Les regrets
Les Regrets
Cédric Kahn, 2009
Fotografia Céline Bozon
Yvan Attal (Mathieu), Valéria Bruni Tedeschi (Maya), Arly Jover (Lisa), Philippe Katrine (Franck), Philippe Katerine, François Négret, Lisbeth Wagner, Franck Mercadal, Vincent Berger, Gurvan Cloâtre, Laurent Lévy, David Tissot, Emmanuelle Lepoutre .
Roma 2009, concorso
Il quarantenne Mathieu (Yvan Attal, Bon Voyage, Jea-Paul Rappenau 2004, The interpreter, Sydney Pollack 2005), architetto che ama la moglie Lisa (Arly Jover, L’impero dei lupi, Chris Nahon 2005) e con lei lavora nel loro studio parigino, incontra per caso Maya, suo primo amore (Bruni Tedeschi, La felicità non costa niente, Mimmo Calopresti 2003, CinqueperDue, François Ozon 2004, Alibi e sospetti Pascal Bonitzer, 2008), nella propria cittadina d’origine dov’è dovuto tornare perché la madre è in fin di vita.

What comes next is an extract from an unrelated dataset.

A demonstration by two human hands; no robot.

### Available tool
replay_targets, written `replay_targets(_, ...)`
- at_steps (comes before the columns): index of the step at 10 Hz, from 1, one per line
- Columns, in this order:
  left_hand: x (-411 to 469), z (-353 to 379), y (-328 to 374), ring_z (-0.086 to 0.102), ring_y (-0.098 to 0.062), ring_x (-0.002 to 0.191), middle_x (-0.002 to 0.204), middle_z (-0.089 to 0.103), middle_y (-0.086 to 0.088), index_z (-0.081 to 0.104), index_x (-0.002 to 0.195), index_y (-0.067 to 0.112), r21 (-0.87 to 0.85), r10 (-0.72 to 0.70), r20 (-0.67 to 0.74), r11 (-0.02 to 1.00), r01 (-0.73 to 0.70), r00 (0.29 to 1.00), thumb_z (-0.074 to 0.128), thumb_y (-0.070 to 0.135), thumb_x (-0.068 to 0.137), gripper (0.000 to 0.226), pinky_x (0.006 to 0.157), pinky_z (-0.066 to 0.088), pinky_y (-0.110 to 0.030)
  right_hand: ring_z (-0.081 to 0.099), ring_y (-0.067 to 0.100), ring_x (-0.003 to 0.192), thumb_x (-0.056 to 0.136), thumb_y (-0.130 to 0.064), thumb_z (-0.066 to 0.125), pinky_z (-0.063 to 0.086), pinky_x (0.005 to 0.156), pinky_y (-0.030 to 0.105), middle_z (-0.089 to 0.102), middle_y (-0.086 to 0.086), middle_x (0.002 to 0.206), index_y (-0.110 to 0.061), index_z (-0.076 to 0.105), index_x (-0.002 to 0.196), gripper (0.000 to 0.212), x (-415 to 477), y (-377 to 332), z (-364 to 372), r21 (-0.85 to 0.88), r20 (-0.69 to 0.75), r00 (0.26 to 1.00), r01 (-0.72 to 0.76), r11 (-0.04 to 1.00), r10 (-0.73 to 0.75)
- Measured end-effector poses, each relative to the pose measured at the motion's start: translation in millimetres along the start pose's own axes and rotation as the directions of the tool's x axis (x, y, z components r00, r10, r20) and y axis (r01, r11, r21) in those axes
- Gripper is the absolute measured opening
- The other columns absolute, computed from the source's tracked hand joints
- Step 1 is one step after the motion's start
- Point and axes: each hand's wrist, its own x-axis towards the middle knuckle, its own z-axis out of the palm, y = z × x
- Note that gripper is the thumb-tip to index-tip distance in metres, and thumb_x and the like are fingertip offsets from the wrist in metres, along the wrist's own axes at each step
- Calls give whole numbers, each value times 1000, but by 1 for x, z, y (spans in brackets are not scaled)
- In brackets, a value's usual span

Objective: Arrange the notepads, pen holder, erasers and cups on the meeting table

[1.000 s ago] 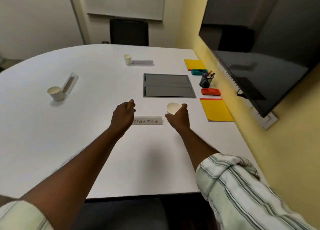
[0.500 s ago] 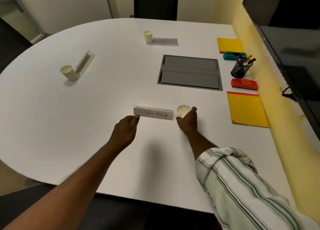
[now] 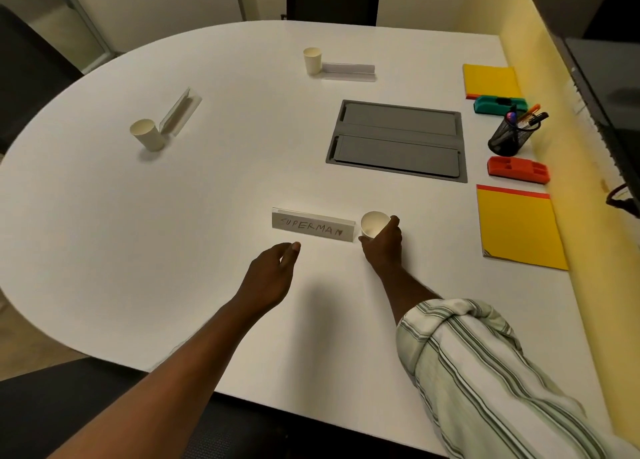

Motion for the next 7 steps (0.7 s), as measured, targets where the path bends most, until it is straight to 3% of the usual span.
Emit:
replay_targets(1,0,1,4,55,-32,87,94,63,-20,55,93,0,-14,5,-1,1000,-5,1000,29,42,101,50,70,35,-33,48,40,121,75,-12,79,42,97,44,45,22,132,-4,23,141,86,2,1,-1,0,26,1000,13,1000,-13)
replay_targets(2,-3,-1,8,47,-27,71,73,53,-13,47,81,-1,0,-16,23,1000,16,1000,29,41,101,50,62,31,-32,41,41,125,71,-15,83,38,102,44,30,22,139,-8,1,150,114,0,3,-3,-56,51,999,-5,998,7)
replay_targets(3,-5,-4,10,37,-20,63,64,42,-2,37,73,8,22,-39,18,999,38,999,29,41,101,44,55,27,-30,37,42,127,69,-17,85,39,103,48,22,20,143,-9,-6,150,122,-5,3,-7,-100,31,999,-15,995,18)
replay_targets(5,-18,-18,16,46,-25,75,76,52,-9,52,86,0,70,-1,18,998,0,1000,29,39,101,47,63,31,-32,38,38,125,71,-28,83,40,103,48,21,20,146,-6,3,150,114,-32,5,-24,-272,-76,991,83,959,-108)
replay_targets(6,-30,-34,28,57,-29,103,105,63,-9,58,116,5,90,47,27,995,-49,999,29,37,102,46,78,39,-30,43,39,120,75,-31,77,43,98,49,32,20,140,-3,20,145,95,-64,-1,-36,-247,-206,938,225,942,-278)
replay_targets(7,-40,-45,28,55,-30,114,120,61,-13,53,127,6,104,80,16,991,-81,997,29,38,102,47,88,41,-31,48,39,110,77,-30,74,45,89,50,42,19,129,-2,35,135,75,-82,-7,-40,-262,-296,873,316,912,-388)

Subito si capisce che i due restano molto turbati. Lui l’ha lasciata ormai da molti anni e lei non ha potuto mai sapere bene il perché. Non lo saluta ma poi gli telefona. Scoppia la passione irrefrenabile. Maya è sposata con un produttore di vino e insegna in un liceo. Cominciano a vedersi, attratti l’un l’altro sempre di più. Il rapporto è nevrotico, soprattutto da parte della donna, combattuta tra il desiderio d’amore e la necessità di averne chiare le ragioni. Ma a rischiare la salute mentale è Mathieu, stressato dallo stop and go progressivo di Maya. La sua catena di rimpianti sembra infinita. La regia di Kahn, eclettico frequentatore di generi, dal film inchiesta (Roberto Succo, 2001) al thriller (Luci nella notte, 2004) e all’animazione (L’avion, 2005), gioca prevalentemente sulla “suspense sentimental-erotica” generata dall’affannosa espressione di Maya/Bruni Tedeschi (gode soffrendo, ride piangendo, dona chiedendo, chiama e non risponde) e irrisolta nella confusione inespressiva di Mathieu/Attal, il cui passaggio alla “pazzia” è realizzato con una serie di azioni movimentate, in auto o a piedi, quasi si trattasse di una “caccia all’assassino”. Non sapremo mai. I momenti riflessivi sono affidati a spostamenti in treno o in macchina, di lei o di lui. Di sicuro si rivedranno ancora, soffrendo molto.